- _WHAT THE TASK REQUIRES_:
Your answer should consist of the complete listing, repeated verbatim.

- _SUPPLIED INFORMATION_:
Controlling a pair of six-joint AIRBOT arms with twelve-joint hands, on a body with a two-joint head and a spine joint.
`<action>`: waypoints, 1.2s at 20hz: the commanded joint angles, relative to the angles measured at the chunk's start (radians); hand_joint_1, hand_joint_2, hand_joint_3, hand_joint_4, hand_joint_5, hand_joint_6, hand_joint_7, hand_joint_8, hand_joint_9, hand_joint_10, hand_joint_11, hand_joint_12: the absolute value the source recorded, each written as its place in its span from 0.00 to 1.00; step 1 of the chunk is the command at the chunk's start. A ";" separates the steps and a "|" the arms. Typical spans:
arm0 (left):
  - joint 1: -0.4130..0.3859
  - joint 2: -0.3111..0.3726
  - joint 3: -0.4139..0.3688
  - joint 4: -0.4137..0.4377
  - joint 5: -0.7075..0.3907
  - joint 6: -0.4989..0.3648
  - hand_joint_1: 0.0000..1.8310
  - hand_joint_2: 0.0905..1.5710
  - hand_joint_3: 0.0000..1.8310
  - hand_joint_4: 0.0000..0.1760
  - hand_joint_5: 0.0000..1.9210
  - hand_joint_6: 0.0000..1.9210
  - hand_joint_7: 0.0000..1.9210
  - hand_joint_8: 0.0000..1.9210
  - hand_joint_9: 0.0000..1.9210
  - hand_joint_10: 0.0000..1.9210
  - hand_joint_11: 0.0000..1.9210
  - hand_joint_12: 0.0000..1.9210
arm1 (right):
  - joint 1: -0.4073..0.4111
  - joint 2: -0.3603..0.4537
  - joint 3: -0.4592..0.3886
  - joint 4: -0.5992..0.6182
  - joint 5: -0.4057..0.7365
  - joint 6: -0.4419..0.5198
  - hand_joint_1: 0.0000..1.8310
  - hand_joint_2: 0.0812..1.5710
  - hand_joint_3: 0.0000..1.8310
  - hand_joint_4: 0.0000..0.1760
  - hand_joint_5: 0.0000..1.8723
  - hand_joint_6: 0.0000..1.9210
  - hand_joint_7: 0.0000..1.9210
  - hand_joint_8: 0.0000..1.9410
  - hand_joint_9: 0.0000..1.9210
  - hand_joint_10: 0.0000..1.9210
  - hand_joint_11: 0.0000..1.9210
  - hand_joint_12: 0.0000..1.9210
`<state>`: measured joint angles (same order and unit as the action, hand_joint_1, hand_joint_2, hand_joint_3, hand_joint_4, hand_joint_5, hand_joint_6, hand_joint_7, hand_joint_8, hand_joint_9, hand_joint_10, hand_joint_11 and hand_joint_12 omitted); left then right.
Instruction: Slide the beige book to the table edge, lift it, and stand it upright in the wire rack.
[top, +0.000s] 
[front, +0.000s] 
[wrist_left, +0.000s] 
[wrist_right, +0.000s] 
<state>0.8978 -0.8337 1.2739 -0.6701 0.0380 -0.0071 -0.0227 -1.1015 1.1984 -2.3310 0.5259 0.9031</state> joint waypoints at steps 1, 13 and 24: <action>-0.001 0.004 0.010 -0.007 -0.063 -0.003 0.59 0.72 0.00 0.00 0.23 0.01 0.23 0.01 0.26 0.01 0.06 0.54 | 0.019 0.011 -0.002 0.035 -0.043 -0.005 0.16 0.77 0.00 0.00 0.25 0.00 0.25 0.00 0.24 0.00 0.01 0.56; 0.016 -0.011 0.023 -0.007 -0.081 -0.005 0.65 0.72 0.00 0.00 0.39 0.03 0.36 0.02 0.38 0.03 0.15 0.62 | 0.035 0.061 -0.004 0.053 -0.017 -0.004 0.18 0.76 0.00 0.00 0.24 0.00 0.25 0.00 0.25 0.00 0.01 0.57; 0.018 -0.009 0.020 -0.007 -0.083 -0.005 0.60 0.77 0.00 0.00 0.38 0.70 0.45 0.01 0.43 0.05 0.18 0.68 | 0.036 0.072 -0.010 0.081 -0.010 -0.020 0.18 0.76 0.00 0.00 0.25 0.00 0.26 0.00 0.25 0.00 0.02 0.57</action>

- _SOLUTION_:
Controlling a pair of six-joint AIRBOT arms with twelve-joint hands, on a body with a two-joint head and a spine joint.
`<action>`: waypoints, 1.2s at 20hz: the commanded joint angles, relative to the angles measured at the chunk's start (radians); hand_joint_1, hand_joint_2, hand_joint_3, hand_joint_4, hand_joint_5, hand_joint_6, hand_joint_7, hand_joint_8, hand_joint_9, hand_joint_10, hand_joint_11, hand_joint_12: the absolute value the source recorded, each written as its place in its span from 0.00 to 1.00; step 1 of the chunk is the command at the chunk's start. A ";" separates the steps and a "|" the arms. Typical spans:
arm0 (left):
  - joint 1: -0.4130..0.3859
  - joint 2: -0.3111..0.3726
  - joint 3: -0.4139..0.3688
  - joint 4: -0.4137..0.4377
  - joint 5: -0.7075..0.3907
  - joint 6: -0.4989..0.3648
  - hand_joint_1: 0.0000..1.8310
  - hand_joint_2: 0.0905..1.5710
  - hand_joint_3: 0.0000..1.8310
  - hand_joint_4: 0.0000..0.1760
  - hand_joint_5: 0.0000..1.9210
  - hand_joint_6: 0.0000..1.9210
  - hand_joint_7: 0.0000..1.9210
  - hand_joint_8: 0.0000..1.9210
  - hand_joint_9: 0.0000..1.9210
  - hand_joint_10: 0.0000..1.9210
  - hand_joint_11: 0.0000..1.9210
  - hand_joint_12: 0.0000..1.9210
arm1 (right):
  - joint 1: -0.4073..0.4111
  - joint 2: -0.3603..0.4537
  - joint 3: -0.4592..0.3886
  - joint 4: -0.5992..0.6182
  - joint 5: -0.4057..0.7365
  - joint 6: -0.4419..0.5198
  - hand_joint_1: 0.0000..1.8310
  - hand_joint_2: 0.0812..1.5710
  - hand_joint_3: 0.0000..1.8310
  - hand_joint_4: 0.0000..0.1760
  - hand_joint_5: 0.0000..1.8723
  - hand_joint_6: 0.0000..1.9210
  - hand_joint_7: 0.0000..1.9210
  - hand_joint_8: 0.0000..1.9410
  - hand_joint_9: 0.0000..1.9210
  - hand_joint_10: 0.0000..1.9210
  - hand_joint_11: 0.0000..1.9210
  - hand_joint_12: 0.0000..1.9210
`<state>`: measured joint angles (same order and unit as the action, hand_joint_1, hand_joint_2, hand_joint_3, hand_joint_4, hand_joint_5, hand_joint_6, hand_joint_7, hand_joint_8, hand_joint_9, hand_joint_10, hand_joint_11 and hand_joint_12 omitted); left then right.
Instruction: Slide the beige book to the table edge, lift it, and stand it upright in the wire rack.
[top, +0.000s] 
[front, +0.000s] 
[wrist_left, +0.000s] 
[wrist_right, +0.000s] 
<state>0.8978 -0.8337 1.2739 -0.6701 0.0380 -0.0071 -0.0227 -1.1015 1.1984 -2.3310 0.5259 0.9031</state> joint waypoints at steps 1, 13 and 24: <action>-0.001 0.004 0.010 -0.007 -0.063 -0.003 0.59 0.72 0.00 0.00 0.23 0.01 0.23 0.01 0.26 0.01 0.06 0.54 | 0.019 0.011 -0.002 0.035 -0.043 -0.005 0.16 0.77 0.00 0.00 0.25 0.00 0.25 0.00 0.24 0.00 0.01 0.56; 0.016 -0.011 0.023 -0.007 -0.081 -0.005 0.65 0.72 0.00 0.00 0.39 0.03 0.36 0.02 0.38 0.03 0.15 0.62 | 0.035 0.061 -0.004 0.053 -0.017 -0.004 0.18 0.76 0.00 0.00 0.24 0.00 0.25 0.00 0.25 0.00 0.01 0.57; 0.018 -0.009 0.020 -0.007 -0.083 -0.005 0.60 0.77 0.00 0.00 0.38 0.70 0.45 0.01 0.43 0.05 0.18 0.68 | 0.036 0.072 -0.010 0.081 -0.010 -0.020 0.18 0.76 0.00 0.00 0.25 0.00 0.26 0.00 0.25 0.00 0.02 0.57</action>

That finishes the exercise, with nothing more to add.